RECORDS FOR THIS TASK:
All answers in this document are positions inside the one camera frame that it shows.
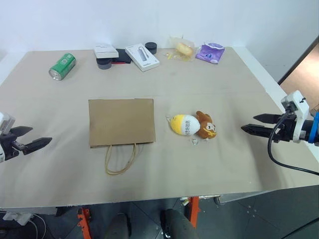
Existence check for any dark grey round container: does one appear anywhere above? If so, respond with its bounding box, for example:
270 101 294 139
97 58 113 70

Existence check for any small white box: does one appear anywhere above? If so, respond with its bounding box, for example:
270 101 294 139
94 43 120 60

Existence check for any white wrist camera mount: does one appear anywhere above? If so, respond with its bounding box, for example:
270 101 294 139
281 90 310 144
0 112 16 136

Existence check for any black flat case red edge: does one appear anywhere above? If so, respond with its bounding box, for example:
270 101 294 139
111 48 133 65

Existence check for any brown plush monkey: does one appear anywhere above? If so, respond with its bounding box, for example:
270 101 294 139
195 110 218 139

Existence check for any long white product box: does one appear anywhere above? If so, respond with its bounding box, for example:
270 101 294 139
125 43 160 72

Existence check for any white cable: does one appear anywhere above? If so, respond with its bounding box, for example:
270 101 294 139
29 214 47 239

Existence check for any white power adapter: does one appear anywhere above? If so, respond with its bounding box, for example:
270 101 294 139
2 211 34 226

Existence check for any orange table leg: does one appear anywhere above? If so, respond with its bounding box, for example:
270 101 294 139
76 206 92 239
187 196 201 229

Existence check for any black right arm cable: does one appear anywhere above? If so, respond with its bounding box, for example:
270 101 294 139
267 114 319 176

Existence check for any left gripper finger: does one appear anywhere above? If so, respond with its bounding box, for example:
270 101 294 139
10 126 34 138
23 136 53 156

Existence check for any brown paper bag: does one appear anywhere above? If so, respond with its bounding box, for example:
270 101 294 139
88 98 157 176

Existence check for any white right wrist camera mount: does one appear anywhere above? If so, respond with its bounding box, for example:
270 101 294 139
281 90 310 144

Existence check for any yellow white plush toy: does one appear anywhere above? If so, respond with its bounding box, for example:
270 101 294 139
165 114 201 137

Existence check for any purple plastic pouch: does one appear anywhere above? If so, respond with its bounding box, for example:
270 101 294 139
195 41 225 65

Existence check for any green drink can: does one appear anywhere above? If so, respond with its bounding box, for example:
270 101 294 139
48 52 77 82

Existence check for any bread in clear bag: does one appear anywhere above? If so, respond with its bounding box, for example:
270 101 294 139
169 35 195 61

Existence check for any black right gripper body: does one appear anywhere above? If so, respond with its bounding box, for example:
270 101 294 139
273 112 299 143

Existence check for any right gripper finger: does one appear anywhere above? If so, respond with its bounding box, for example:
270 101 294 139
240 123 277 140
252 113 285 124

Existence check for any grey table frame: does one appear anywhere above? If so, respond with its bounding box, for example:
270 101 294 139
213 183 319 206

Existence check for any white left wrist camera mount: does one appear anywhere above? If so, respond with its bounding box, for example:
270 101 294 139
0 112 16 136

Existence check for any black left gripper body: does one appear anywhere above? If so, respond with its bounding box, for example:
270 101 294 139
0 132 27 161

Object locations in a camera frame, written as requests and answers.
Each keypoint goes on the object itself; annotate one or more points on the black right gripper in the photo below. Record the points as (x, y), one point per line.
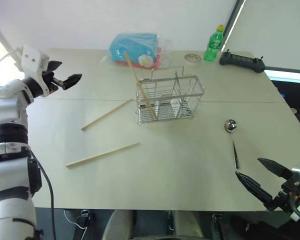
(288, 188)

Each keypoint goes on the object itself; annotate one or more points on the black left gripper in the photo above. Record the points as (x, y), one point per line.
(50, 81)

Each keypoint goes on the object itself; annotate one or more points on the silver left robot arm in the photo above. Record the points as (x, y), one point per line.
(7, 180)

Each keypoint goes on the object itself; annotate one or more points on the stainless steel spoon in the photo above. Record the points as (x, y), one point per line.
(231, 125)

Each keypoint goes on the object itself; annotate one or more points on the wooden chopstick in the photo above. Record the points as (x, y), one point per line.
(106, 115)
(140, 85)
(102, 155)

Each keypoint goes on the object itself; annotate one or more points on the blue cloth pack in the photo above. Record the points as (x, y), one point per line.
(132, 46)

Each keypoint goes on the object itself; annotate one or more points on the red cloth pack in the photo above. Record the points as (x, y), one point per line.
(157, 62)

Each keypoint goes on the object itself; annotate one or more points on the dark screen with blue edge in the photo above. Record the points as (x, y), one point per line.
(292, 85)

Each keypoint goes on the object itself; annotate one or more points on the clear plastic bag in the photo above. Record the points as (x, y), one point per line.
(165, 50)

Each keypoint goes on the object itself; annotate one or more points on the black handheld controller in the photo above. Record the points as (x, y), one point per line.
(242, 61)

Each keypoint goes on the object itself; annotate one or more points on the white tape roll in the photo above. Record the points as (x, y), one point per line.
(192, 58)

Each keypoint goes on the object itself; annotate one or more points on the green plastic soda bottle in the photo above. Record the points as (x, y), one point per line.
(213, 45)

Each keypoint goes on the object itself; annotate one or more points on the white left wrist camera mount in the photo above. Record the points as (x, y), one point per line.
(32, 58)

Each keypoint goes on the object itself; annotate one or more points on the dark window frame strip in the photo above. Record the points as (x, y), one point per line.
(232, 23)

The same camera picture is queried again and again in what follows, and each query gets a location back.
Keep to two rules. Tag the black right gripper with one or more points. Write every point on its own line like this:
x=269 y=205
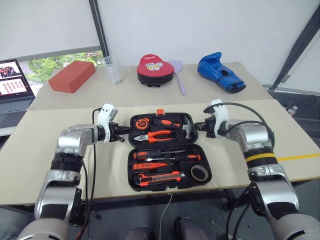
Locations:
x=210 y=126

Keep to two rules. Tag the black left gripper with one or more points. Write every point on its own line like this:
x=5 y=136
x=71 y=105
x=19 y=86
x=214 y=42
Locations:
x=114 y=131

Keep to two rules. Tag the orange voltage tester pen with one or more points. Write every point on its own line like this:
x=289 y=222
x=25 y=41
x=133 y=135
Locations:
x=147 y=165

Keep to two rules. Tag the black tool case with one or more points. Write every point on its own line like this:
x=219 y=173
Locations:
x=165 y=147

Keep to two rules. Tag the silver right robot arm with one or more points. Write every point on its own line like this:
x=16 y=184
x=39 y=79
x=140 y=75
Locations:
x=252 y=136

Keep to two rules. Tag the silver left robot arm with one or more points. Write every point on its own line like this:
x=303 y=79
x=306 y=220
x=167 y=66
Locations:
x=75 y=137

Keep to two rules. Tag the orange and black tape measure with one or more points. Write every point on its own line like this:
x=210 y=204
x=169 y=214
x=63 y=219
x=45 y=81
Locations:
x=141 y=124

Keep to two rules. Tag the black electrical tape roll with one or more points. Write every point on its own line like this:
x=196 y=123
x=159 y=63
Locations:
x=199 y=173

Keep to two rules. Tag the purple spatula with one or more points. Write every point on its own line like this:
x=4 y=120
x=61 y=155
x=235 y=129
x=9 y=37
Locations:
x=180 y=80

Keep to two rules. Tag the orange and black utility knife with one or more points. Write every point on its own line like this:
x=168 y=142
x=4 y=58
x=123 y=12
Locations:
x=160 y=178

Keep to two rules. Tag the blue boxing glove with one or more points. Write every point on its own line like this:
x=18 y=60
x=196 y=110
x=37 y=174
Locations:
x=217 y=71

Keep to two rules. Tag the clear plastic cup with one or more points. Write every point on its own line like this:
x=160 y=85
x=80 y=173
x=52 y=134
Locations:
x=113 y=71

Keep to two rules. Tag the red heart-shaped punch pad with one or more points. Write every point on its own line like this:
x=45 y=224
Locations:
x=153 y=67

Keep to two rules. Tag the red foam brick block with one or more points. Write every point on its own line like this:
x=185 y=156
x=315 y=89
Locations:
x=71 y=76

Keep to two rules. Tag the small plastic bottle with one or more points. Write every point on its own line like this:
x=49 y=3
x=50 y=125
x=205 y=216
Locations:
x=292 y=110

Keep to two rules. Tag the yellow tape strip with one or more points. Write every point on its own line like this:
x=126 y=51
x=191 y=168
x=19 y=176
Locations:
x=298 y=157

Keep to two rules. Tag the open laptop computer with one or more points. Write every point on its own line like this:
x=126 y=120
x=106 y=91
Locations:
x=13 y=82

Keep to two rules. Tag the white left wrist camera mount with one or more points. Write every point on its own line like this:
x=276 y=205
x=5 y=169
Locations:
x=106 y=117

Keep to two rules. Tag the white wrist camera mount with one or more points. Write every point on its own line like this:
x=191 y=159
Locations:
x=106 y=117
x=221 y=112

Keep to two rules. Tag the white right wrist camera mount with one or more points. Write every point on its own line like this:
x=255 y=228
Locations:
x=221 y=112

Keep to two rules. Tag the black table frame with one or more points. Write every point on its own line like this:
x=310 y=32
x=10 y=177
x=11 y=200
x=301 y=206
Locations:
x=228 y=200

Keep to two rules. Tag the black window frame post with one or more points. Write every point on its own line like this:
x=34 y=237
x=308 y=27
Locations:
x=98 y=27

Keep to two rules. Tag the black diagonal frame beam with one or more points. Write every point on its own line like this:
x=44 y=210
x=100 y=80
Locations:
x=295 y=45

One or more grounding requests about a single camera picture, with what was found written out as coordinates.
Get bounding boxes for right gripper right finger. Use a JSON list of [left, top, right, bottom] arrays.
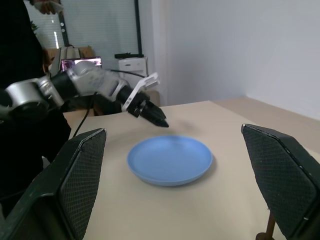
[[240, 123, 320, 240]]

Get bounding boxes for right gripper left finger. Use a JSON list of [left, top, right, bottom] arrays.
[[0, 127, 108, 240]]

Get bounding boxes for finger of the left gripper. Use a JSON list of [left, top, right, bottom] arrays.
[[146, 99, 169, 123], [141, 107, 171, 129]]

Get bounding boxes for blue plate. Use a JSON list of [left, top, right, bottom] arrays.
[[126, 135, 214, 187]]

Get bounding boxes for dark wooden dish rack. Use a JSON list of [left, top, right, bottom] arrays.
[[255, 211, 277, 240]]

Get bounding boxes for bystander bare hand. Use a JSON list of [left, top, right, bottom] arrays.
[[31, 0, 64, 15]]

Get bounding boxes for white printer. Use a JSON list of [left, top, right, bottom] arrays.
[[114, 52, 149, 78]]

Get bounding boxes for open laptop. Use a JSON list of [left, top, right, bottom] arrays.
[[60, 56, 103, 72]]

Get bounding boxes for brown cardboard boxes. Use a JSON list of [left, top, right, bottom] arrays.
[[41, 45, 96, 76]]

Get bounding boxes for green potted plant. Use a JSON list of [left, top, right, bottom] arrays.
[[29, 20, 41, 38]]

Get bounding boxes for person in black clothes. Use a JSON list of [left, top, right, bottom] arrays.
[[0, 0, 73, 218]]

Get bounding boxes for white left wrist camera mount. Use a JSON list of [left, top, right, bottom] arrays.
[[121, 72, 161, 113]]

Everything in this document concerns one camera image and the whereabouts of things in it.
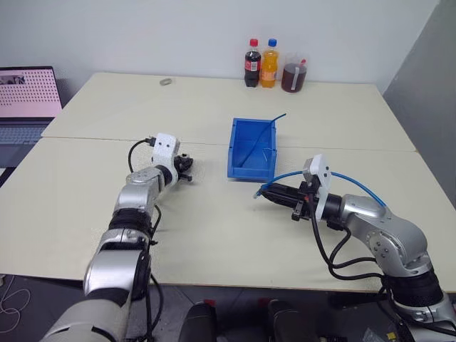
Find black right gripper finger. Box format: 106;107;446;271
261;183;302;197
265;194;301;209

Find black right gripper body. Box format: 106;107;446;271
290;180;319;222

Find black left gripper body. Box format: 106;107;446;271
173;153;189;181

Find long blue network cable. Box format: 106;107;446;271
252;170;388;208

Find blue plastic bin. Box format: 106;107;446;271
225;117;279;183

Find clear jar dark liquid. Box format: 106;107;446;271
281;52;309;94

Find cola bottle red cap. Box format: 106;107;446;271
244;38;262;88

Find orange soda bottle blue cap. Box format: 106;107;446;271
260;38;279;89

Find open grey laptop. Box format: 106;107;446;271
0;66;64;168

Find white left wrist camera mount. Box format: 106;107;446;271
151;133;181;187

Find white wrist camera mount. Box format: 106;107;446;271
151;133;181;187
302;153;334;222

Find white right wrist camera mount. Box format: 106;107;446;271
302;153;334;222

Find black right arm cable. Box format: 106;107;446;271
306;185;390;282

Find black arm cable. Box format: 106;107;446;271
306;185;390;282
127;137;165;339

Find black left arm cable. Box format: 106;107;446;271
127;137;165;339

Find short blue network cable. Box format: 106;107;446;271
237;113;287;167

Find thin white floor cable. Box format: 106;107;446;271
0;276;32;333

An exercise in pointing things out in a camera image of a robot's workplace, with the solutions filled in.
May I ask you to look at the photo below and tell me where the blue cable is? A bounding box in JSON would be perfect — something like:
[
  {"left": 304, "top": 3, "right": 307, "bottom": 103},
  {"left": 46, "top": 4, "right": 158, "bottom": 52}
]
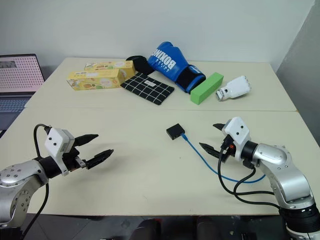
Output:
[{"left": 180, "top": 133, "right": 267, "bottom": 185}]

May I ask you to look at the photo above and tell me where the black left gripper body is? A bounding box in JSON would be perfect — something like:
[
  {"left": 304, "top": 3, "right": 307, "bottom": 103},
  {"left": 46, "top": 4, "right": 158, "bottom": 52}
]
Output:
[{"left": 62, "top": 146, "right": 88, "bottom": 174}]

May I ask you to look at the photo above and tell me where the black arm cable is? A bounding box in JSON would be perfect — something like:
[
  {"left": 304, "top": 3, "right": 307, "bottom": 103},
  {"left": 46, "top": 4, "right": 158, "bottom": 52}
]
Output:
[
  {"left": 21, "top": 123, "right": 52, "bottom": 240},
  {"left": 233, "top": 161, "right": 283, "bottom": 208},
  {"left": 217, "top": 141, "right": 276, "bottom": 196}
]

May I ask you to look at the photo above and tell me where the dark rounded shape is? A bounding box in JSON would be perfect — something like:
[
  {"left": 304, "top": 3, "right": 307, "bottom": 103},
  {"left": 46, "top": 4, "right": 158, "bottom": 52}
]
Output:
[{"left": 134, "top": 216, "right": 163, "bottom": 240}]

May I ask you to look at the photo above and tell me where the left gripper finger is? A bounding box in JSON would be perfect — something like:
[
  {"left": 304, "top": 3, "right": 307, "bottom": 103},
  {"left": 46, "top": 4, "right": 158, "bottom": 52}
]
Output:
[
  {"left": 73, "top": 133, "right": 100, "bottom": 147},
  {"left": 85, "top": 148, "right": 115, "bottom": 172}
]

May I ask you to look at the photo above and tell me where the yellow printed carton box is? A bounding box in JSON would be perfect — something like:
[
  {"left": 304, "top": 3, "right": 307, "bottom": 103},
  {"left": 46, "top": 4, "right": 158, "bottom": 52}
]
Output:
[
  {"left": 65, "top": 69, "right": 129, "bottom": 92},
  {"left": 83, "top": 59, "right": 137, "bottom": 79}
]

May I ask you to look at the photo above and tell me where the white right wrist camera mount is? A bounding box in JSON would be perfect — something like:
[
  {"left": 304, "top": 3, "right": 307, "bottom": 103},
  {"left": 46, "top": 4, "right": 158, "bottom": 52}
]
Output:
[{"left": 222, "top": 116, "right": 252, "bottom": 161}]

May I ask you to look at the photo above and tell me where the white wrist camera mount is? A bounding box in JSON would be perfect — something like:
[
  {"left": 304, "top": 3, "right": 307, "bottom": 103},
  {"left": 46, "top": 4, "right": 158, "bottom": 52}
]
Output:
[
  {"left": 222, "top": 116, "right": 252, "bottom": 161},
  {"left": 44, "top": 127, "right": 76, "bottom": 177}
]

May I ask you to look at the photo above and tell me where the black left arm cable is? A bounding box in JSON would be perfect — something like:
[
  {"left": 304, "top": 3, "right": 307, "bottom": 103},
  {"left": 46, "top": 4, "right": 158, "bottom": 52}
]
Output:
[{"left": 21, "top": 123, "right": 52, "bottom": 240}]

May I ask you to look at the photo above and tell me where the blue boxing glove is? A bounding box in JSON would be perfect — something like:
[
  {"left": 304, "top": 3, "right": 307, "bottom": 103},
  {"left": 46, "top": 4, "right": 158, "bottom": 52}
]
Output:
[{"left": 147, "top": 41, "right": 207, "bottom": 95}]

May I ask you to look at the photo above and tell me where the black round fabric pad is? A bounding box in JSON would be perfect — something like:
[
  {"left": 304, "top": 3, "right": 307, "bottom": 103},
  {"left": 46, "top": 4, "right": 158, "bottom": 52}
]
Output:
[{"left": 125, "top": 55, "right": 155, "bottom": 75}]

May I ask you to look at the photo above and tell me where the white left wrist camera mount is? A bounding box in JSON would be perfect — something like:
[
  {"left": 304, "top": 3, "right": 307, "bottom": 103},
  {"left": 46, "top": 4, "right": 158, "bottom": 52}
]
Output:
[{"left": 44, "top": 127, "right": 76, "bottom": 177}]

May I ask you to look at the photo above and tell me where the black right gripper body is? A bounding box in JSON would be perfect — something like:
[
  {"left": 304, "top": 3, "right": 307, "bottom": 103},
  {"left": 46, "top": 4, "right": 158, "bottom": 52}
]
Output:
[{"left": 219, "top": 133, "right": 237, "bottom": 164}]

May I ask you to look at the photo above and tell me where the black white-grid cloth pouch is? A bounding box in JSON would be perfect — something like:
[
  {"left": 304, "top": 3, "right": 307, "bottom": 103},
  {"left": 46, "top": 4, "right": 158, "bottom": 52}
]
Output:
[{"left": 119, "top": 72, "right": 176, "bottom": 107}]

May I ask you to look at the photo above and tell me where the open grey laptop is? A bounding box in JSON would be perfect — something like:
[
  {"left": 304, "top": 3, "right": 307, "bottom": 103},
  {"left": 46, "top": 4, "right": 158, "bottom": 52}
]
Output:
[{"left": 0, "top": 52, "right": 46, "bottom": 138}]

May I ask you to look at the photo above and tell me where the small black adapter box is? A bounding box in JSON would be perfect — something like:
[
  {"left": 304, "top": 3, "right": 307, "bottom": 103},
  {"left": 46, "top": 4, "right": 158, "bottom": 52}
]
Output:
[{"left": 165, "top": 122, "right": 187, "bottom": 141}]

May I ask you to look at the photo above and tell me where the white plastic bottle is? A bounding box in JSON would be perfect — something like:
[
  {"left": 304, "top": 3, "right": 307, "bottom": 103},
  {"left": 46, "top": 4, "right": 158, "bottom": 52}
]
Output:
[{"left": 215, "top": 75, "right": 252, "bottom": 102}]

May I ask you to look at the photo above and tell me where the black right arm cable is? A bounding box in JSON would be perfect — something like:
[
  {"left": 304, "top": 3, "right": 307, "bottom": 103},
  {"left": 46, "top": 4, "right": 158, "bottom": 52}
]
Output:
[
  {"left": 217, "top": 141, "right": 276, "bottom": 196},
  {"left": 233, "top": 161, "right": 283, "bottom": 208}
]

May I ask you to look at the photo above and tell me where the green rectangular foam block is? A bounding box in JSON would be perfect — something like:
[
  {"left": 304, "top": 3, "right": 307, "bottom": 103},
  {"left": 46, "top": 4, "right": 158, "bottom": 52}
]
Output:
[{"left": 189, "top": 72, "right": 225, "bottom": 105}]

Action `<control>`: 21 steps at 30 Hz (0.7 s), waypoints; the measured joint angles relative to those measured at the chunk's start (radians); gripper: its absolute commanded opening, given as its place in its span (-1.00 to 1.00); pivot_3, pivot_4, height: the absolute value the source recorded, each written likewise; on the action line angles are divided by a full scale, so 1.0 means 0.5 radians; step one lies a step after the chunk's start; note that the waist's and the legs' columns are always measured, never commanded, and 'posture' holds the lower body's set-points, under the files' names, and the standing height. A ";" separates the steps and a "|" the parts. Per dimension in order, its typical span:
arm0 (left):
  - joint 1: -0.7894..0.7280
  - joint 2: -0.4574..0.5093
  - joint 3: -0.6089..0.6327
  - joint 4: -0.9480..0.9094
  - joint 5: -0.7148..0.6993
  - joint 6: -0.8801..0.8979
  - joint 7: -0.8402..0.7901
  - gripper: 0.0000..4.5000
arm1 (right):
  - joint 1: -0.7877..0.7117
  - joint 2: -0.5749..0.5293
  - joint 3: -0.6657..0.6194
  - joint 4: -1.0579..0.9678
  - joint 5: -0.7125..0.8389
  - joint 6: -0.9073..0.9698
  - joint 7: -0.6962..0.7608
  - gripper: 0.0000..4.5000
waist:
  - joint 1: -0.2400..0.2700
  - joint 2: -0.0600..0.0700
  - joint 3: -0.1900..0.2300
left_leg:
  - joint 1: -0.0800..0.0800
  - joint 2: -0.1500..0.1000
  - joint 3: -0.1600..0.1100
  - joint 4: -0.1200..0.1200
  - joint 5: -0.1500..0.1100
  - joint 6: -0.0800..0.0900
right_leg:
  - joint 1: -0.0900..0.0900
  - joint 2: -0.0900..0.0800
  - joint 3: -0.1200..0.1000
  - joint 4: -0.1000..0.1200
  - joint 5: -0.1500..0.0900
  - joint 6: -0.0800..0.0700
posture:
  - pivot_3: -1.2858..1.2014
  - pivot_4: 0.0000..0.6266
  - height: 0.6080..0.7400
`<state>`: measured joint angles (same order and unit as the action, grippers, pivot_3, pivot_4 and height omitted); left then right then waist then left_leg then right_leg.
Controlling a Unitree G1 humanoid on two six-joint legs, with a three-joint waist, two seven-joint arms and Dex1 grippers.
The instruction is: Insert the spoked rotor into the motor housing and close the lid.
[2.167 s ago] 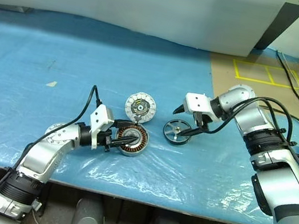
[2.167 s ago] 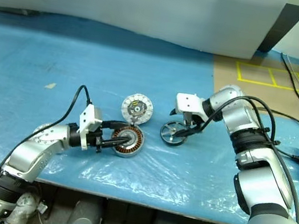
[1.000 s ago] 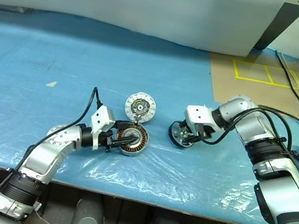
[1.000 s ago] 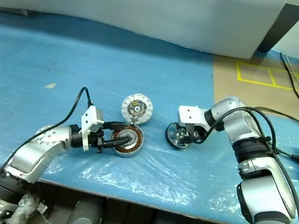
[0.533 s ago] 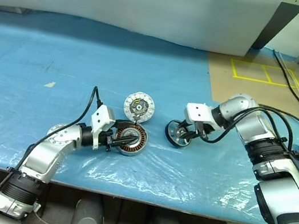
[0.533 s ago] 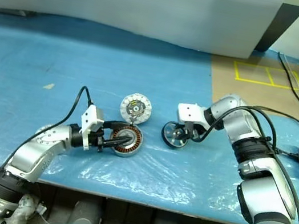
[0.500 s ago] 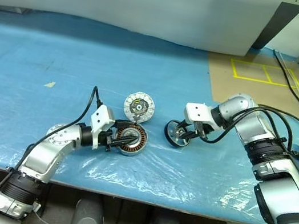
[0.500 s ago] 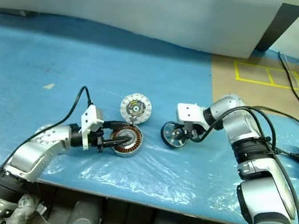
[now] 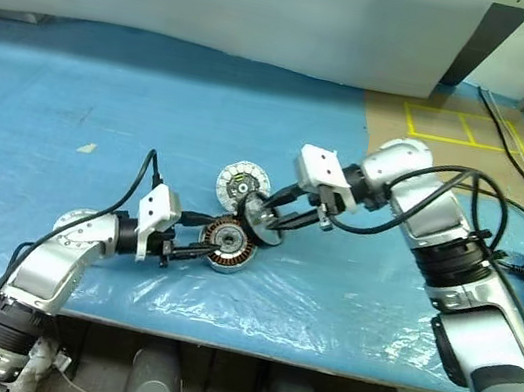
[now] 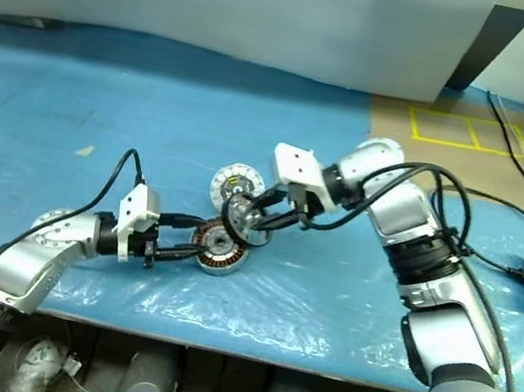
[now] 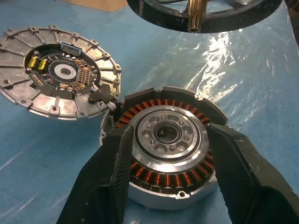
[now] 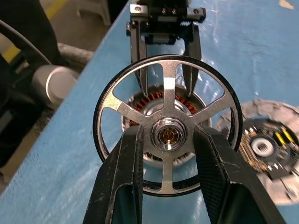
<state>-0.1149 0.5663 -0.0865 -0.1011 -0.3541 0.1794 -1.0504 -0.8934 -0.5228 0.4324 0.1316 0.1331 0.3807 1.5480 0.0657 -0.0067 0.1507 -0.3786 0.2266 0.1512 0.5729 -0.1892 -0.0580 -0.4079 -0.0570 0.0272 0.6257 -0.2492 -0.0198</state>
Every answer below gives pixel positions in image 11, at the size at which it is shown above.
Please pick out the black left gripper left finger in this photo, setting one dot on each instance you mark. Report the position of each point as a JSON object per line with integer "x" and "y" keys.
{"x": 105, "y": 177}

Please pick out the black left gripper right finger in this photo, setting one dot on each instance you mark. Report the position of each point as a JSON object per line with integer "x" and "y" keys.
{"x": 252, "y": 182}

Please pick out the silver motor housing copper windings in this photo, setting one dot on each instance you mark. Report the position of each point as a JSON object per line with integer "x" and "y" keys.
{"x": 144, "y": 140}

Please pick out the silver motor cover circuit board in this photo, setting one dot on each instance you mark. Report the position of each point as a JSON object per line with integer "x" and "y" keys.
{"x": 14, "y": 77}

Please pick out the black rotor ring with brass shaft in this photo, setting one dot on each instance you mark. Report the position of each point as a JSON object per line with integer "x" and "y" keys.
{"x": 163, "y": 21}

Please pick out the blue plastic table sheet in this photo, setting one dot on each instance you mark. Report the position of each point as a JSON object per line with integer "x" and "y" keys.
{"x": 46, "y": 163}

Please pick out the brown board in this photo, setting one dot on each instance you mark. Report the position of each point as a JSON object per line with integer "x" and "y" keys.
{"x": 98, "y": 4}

EXERCISE DESCRIPTION:
The required answer is every line from the one containing "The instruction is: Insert" through the last line of the entries, restated word for word and with no pictures.

ANSWER BELOW:
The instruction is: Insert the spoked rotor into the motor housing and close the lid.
[2.167 s ago] 
[2.167 s ago] 
[1.000 s ago] 
[1.000 s ago] 
[0.533 s ago] 
[0.533 s ago] 
[0.500 s ago] 
[0.500 s ago] 
[now] 
[now] 
[now] 
[now] 
<state>-0.1149 0.5663 -0.0865 -0.1011 -0.3541 0.1794 -1.0504 -0.8934 -0.5228 0.4324 0.1316 0.1331 0.3807 1.5480 0.0657 -0.0067 0.1507 -0.3786 0.2266 0.1512 0.5729 -0.1892 -0.0580 -0.4079 -0.0570 0.0272 0.6257 -0.2492 -0.0198</state>
Every answer below gives pixel positions in image 11, at the size at which it is shown above.
Please pick out the black left gripper left finger in this photo, setting one dot on each instance you mark. Report the position of each point as a JSON object per line with integer "x" and "y" keys.
{"x": 105, "y": 177}

Please pick out the black left gripper right finger in this photo, setting one dot on each instance you mark. Report the position of each point as a JSON object per line with integer "x" and "y" keys.
{"x": 252, "y": 182}

Please pick out the silver motor housing copper windings in this photo, setting one dot on each instance you mark. Report the position of each point as a JSON object per line with integer "x" and "y" keys.
{"x": 144, "y": 140}

Please pick out the silver motor cover circuit board in this photo, setting one dot on each instance you mark. Report the position of each point as a JSON object per line with integer "x" and "y" keys.
{"x": 14, "y": 77}

Please pick out the black rotor ring with brass shaft in this photo, setting one dot on each instance you mark. Report the position of each point as a JSON object per line with integer "x" and "y" keys.
{"x": 163, "y": 21}

Please pick out the blue plastic table sheet in this photo, setting one dot on each instance you mark. Report the position of each point as a JSON object per line with integer "x" and "y" keys.
{"x": 46, "y": 163}

Please pick out the brown board in this photo, setting one dot on each instance you mark. Report the position of each point as a JSON object per line with integer "x" and "y" keys.
{"x": 98, "y": 4}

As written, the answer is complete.